Compare two dataframes Pyspark

Question

I'm trying to compare two data frames with have same number of columns i.e. 4 columns with id as key column in both data frames

df1 = spark.read.csv("/path/to/data1.csv")
df2 = spark.read.csv("/path/to/data2.csv")

Now I want to append new column to DF2 i.e. column_names which is the list of the columns with different values than df1

df2.withColumn("column_names",udf())

DF1

+------+---------+--------+------+
|   id | |name  | sal  | Address |
+------+---------+--------+------+
|     1|  ABC   | 5000 | US      |
|     2|  DEF   | 4000 | UK      |
|     3|  GHI   | 3000 | JPN     |
|     4|  JKL   | 4500 | CHN     |
+------+---------+--------+------+

DF2:

+------+---------+--------+------+
|   id | |name  | sal  | Address |
+------+---------+--------+------+
|     1|  ABC   | 5000 | US      |
|     2|  DEF   | 4000 | CAN     |
|     3|  GHI   | 3500 | JPN     |
|     4|  JKL_M | 4800 | CHN     |
+------+---------+--------+------+

Now I want DF3

DF3:

+------+---------+--------+------+--------------+
|   id | |name  | sal  | Address | column_names |
+------+---------+--------+------+--------------+
|     1|  ABC   | 5000 | US      |  []          |
|     2|  DEF   | 4000 | CAN     |  [address]   |
|     3|  GHI   | 3500 | JPN     |  [sal]       |
|     4|  JKL_M | 4800 | CHN     |  [name,sal]  |
+------+---------+--------+------+--------------+

I saw this SO question, How to compare two dataframe and print columns that are different in scala. Tried that, however the result is different.

I'm thinking of going with a UDF function by passing row from each dataframe to udf and compare column by column and return column list. However for that both the data frames should be in sorted order so that same id rows will be sent to udf. Sorting is costly operation here. Any solution?

do you want solution in pyspark or spark? means scala or python ? — Nikhil Suthar, Feb 18 '20 at 10:58
`Sorting is costly operation here.` - I don't think there are better ways than sorting in this case — shay__, Feb 18 '20 at 12:09
You don't need UDF here.
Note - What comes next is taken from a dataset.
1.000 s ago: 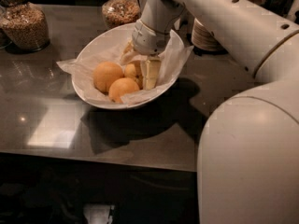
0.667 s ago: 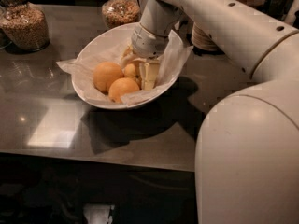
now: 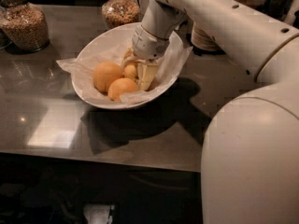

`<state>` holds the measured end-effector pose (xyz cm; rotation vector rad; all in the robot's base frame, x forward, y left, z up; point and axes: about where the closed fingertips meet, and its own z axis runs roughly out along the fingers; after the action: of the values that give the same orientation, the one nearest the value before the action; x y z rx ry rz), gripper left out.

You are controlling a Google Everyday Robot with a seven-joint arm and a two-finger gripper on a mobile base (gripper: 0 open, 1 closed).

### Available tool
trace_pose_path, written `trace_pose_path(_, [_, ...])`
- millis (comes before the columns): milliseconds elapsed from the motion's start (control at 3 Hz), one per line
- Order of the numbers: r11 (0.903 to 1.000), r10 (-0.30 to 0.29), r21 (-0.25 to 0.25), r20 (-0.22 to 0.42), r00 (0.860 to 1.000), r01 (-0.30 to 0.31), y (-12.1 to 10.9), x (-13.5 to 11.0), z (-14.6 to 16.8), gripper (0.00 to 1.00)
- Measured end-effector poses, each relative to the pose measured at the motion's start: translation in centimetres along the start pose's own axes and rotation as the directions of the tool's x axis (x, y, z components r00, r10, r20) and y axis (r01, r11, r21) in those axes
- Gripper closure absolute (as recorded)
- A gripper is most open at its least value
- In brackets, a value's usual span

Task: Pick orange from white bowl

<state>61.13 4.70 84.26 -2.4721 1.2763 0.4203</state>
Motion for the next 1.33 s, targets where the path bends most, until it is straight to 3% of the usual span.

Use left join on `id` then compare the column values and create the new column `column_names`. — blackbishop, Feb 18 '20 at 12:40

score 15 · Accepted Answer · edited Sep 17 '20 at 18:23

Assuming that we can use id to join these two datasets I don't think that there is a need for UDF. This could be solved just by using inner join, array and array_remove functions among others.

First let's create the two datasets:

df1 = spark.createDataFrame([
  [1, "ABC", 5000, "US"],
  [2, "DEF", 4000, "UK"],
  [3, "GHI", 3000, "JPN"],
  [4, "JKL", 4500, "CHN"]
], ["id", "name", "sal", "Address"])

df2 = spark.createDataFrame([
  [1, "ABC", 5000, "US"],
  [2, "DEF", 4000, "CAN"],
  [3, "GHI", 3500, "JPN"],
  [4, "JKL_M", 4800, "CHN"]
], ["id", "name", "sal", "Address"])

First we do an inner join between the two datasets then we generate the condition df1[col] != df2[col] for each column except id. When the columns aren't equal we return the column name otherwise an empty string. The list of conditions will consist the items of an array from which finally we remove the empty items:

from pyspark.sql.functions import col, array, when, array_remove

# get conditions for all columns except id
conditions_ = [when(df1[c]!=df2[c], lit(c)).otherwise("") for c in df1.columns if c != 'id']

select_expr =[
                col("id"), 
                *[df2[c] for c in df2.columns if c != 'id'], 
                array_remove(array(*conditions_), "").alias("column_names")
]

df1.join(df2, "id").select(*select_expr).show()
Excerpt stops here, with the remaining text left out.